田中元首相を激高させ…ロッキード事件捜査の要「堀田力さん」が選んだ“第二の人生” 「出世競争で人生を干上がらせてはもったいない」【追悼】
出世競争で人生を干上がらせてはもったいない
私費を投じて「さわやか福祉推進センター」(現・さわやか福祉財団)を設立。ボランティアを広めて、地域社会の助け合いや高齢者福祉を進める活動を始めた。 Jリーグの初代チェアマンで日本サッカー協会元会長の川淵三郎さんは言う。 「堀田さんがボランティアをしている記事を読み、切り抜いて保存していました。Jリーグで寄付させていただきたいと考え、堀田さんなら信用できると会いに行った。穏やかで謙虚。この人がカミソリのように鋭い鬼検事と呼ばれたのかと驚いた。困った時はお互いさまという自然な考え方で気持ちも合いました。

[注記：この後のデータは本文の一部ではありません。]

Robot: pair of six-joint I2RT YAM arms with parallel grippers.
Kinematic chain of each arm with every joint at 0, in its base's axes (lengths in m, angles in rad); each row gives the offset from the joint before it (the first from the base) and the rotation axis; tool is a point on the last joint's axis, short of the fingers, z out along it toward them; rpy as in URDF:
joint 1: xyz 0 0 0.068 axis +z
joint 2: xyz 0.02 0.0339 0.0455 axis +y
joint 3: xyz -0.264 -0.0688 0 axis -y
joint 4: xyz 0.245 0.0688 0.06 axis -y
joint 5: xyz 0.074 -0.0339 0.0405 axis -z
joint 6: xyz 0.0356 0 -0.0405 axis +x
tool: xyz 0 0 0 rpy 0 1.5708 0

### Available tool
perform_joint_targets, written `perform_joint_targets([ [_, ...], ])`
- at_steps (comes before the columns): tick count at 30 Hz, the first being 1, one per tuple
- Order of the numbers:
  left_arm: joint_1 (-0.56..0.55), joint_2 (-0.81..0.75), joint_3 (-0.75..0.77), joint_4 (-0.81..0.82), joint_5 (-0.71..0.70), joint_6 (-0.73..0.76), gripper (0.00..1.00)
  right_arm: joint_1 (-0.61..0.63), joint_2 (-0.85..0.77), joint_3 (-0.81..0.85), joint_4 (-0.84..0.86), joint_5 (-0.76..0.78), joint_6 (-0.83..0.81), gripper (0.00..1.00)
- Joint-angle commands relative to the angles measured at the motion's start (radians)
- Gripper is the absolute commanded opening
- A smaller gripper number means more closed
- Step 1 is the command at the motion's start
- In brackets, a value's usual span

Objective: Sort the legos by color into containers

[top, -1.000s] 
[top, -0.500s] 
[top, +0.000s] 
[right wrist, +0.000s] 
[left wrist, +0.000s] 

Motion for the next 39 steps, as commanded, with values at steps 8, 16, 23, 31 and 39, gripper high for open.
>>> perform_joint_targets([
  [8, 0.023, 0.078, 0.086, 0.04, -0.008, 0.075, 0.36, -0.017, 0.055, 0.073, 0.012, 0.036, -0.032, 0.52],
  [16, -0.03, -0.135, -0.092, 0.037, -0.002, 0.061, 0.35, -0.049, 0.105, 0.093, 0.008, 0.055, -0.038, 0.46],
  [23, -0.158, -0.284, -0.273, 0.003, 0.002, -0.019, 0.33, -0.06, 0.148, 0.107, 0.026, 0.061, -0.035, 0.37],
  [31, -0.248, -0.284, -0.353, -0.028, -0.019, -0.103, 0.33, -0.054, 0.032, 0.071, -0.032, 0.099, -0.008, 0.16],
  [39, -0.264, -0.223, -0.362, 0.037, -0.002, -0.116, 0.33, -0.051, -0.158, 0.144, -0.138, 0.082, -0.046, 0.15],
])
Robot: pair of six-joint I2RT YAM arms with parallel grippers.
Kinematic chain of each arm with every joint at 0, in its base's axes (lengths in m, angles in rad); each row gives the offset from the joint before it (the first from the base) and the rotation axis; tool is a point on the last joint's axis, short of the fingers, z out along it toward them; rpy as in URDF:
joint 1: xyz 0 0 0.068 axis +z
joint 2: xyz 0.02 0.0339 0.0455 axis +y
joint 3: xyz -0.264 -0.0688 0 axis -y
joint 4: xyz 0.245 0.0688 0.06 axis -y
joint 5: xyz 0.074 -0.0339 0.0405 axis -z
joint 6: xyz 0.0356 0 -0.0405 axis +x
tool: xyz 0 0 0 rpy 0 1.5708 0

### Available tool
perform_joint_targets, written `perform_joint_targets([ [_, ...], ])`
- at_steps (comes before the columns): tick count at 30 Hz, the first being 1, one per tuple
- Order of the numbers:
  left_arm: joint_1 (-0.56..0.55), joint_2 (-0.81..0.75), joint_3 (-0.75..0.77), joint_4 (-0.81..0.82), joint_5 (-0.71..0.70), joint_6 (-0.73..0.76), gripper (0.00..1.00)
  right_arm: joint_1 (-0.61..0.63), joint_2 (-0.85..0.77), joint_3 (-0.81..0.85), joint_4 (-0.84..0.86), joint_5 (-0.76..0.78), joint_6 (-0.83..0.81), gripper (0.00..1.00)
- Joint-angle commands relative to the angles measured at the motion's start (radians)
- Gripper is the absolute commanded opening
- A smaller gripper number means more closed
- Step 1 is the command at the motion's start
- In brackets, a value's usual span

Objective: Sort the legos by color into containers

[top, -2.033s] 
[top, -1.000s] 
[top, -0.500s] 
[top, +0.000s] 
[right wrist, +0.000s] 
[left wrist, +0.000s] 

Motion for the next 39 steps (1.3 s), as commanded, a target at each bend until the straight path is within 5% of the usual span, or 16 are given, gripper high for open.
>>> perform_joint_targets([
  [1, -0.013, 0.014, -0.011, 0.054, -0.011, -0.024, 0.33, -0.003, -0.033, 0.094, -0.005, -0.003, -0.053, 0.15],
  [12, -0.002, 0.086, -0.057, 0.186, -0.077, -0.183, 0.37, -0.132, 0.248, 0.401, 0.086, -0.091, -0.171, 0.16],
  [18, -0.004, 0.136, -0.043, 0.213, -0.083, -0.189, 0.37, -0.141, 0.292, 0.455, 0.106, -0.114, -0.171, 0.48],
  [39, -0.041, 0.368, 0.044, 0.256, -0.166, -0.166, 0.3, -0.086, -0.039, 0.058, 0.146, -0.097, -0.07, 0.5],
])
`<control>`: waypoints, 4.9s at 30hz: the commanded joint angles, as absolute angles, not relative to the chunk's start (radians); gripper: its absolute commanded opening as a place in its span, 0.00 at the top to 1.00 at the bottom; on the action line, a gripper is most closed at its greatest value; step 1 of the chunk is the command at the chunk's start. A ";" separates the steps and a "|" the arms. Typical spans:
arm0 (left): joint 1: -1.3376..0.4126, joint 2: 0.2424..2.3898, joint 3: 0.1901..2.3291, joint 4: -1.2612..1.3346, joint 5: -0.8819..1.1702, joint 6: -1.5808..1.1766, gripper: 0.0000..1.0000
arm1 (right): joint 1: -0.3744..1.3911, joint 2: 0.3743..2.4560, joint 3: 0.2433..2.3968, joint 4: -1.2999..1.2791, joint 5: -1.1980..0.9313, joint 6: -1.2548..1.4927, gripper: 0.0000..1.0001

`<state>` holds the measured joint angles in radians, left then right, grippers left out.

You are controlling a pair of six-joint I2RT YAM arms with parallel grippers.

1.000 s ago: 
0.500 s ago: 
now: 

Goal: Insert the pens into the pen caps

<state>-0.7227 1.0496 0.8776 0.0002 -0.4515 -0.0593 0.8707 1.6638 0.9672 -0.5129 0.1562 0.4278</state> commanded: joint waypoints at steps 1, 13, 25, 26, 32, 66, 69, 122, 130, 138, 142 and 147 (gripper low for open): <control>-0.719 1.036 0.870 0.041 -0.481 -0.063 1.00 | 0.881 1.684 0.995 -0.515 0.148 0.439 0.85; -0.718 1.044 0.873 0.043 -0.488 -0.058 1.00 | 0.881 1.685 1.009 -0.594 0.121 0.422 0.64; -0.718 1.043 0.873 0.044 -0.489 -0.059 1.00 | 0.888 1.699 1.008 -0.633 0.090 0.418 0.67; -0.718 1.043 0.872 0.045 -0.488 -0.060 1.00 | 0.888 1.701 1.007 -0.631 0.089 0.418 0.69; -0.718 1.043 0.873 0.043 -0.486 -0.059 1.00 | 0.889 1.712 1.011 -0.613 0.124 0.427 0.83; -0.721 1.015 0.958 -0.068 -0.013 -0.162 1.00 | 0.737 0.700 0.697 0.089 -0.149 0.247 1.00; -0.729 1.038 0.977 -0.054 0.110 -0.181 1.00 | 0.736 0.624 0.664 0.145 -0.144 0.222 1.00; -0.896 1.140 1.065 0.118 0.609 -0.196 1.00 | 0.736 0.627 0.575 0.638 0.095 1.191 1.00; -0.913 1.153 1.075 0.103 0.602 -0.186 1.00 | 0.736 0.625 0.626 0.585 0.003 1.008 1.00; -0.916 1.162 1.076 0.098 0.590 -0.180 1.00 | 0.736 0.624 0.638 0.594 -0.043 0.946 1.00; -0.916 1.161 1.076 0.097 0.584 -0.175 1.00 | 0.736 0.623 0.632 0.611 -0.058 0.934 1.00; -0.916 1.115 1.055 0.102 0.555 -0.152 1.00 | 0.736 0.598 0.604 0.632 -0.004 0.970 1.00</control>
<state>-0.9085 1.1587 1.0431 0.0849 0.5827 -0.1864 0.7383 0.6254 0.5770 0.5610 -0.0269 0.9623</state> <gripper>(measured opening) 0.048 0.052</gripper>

私個人でも寄付したい、どの程度の額がいいのでしょうと聞くと、ちょっと痛いと思うぐらいがいいですとのお返事が印象的でした。確かに少しは役に立っている気持ちになります」 「財界」主幹の村田博文さんは言う。 「定年後の生きがい、挑戦が大切で、出世競争や組織の中で人生を干上がらせてはもったいないと語っていました。自身も地位を求めず現場主義を貫いた。検事もボランティアも相手の心と向き合うという点でつながっています」 2022年、脳梗塞を患うが、リハビリを続けて取材を受けるまでに回復した。生涯、仕事に没頭できたのは妻の明子さんのおかげだ。 11月24日、老衰のため90歳で逝去。 人間は8割が欲望、2割が理性でできていると考えていた。理想を唱えず現実的で、政治には一定のお金がかかることも認めていた。